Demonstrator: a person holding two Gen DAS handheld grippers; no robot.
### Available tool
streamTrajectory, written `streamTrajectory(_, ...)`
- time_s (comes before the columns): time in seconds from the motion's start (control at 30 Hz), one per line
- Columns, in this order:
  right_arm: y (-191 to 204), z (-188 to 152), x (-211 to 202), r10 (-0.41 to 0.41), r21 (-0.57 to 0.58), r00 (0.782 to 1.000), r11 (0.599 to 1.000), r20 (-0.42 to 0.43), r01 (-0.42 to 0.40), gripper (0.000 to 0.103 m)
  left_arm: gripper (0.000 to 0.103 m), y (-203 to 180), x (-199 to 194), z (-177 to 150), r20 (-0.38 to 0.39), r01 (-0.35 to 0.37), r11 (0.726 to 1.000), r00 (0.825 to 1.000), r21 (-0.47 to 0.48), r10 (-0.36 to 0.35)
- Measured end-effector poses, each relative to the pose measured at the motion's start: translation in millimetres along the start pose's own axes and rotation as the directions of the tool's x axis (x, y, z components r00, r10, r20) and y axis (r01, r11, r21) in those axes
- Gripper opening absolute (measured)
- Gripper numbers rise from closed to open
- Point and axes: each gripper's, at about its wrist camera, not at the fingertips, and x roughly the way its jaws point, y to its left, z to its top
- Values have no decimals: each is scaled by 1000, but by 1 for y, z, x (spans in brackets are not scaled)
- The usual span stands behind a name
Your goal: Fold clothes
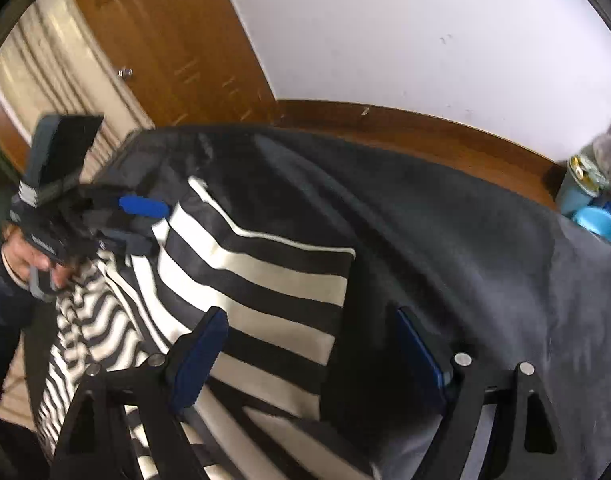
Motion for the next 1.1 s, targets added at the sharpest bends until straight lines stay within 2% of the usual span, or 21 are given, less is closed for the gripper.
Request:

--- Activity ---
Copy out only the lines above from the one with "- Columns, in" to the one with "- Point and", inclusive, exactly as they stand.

--- Response to the exercise ---
- Columns, in this order:
  right_arm: y (-191 to 204), z (-188 to 152), x (-211 to 202), r10 (-0.41 to 0.41), r21 (-0.57 to 0.58), r00 (0.782 to 1.000), r11 (0.599 to 1.000), r20 (-0.42 to 0.43), r01 (-0.42 to 0.40), gripper (0.000 to 0.103 m)
  left_arm: gripper (0.000 to 0.103 m), y (-203 to 180), x (-199 to 194), z (-177 to 150), r20 (-0.38 to 0.39), r01 (-0.35 to 0.37), r11 (0.726 to 1.000), r00 (0.825 to 1.000), r21 (-0.47 to 0.48), r10 (-0.36 to 0.35)
- Measured end-effector poses, each relative to the pose measured at the motion's start: translation in millimetres along the start pose's own axes and rotation as the directions of the tool's x axis (x, y, z components r00, r10, r20) and y axis (r01, r11, r21) in those axes
- Gripper opening absolute (measured)
- Gripper numbers rise from closed to open
- Point and axes: each gripper's, at about its wrist camera, not at the fingertips, and x roughly the way its jaws point, y to its left, z to its top

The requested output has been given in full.